Supplied material:
──────
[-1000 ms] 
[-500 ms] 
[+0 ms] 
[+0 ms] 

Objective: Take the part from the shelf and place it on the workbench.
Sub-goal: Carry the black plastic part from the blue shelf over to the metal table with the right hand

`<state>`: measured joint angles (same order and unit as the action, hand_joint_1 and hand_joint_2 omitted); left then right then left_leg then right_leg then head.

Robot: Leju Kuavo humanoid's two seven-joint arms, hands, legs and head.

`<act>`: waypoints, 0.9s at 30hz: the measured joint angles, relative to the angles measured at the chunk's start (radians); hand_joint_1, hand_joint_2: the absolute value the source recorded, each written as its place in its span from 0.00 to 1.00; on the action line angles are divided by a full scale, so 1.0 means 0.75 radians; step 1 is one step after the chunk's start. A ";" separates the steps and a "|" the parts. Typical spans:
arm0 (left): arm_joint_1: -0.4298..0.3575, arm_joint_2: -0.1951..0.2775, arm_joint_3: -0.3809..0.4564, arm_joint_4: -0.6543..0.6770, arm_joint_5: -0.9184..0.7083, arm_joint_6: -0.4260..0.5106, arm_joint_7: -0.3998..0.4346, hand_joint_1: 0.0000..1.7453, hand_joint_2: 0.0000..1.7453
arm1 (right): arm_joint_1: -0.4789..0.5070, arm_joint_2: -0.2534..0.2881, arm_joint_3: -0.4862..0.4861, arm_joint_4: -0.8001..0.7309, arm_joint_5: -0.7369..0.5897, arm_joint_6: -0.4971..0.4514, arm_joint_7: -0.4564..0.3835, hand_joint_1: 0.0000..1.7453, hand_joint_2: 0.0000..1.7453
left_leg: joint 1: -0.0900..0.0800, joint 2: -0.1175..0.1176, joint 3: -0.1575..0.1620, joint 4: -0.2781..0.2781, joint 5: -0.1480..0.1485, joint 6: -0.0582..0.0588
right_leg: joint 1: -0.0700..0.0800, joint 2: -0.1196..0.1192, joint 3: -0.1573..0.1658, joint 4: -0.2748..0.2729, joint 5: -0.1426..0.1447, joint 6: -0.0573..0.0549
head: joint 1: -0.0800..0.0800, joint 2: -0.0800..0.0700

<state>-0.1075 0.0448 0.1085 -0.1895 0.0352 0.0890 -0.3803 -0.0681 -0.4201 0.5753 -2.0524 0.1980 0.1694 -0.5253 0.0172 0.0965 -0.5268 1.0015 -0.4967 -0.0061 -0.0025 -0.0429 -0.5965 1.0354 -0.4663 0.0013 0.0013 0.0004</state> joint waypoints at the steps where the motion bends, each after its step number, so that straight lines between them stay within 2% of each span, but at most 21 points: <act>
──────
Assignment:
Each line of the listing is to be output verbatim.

Output of the task:
[-1000 ms] 
[-500 ms] 
[+0 ms] 
[+0 ms] 

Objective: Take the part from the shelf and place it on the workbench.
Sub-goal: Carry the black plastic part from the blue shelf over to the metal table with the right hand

`<state>`: measured joint angles (same order and unit as the action, hand_joint_1 and hand_joint_2 omitted); left then right then left_leg then right_leg then head.

Robot: Leju Kuavo humanoid's two seven-joint arms, hands, legs and head.

`<act>`: waypoints, 0.9s at 30hz: the measured joint angles, relative to the angles measured at the chunk's start (radians); hand_joint_1, hand_joint_2: the absolute value the source recorded, each written as its place in its span from 0.00 to 1.00; on the action line angles are divided by a full scale, so 1.0 means 0.75 radians; step 1 is one step after the chunk's start. A ";" separates the steps and a "|" the parts. Typical spans:
arm0 (left): arm_joint_1: -0.4298..0.3575, arm_joint_2: -0.1951..0.2775, arm_joint_3: -0.3809..0.4564, arm_joint_4: -0.6543..0.6770, arm_joint_5: -0.9184..0.7083, arm_joint_6: -0.4260..0.5106, arm_joint_7: -0.3998..0.4346, hand_joint_1: 0.0000..1.7453, hand_joint_2: 0.0000..1.7453
arm1 (right): arm_joint_1: -0.4789..0.5070, arm_joint_2: -0.2534..0.2881, arm_joint_3: -0.4862..0.4861, arm_joint_4: -0.8001..0.7309, arm_joint_5: -0.7369..0.5897, arm_joint_6: -0.4971..0.4514, arm_joint_7: -0.4564..0.3835, hand_joint_1: 0.0000..1.7453, hand_joint_2: 0.0000..1.7453
left_leg: joint 1: -0.0900..0.0800, joint 2: -0.1175..0.1176, joint 3: -0.1575..0.1620, joint 4: -0.2781..0.2781, joint 5: -0.1480..0.1485, joint 6: -0.0582..0.0588
right_leg: joint 1: -0.0700..0.0800, joint 2: -0.1196..0.1192, joint 3: -0.1573..0.1658, joint 4: -0.2748..0.2729, joint 5: -0.1426..0.1447, joint 6: -0.0573..0.0549
head: joint 1: -0.0800..0.0800, joint 2: -0.0800..0.0700

<state>-0.1075 0.0448 0.1085 -0.1895 0.0352 0.0890 -0.3803 -0.0681 -0.4201 0.5753 -2.0524 0.1980 0.1694 -0.5253 0.0172 0.0965 -0.5268 1.0015 -0.4967 -0.0061 -0.0025 -0.0429 -0.5965 1.0354 -0.4663 0.0013 0.0013 0.0004</state> joint waypoints at the steps where the motion bends, each after its step number, so that straight lines between them stay within 2% of each span, but at most 21 points: <act>

Nothing further is needed for the answer.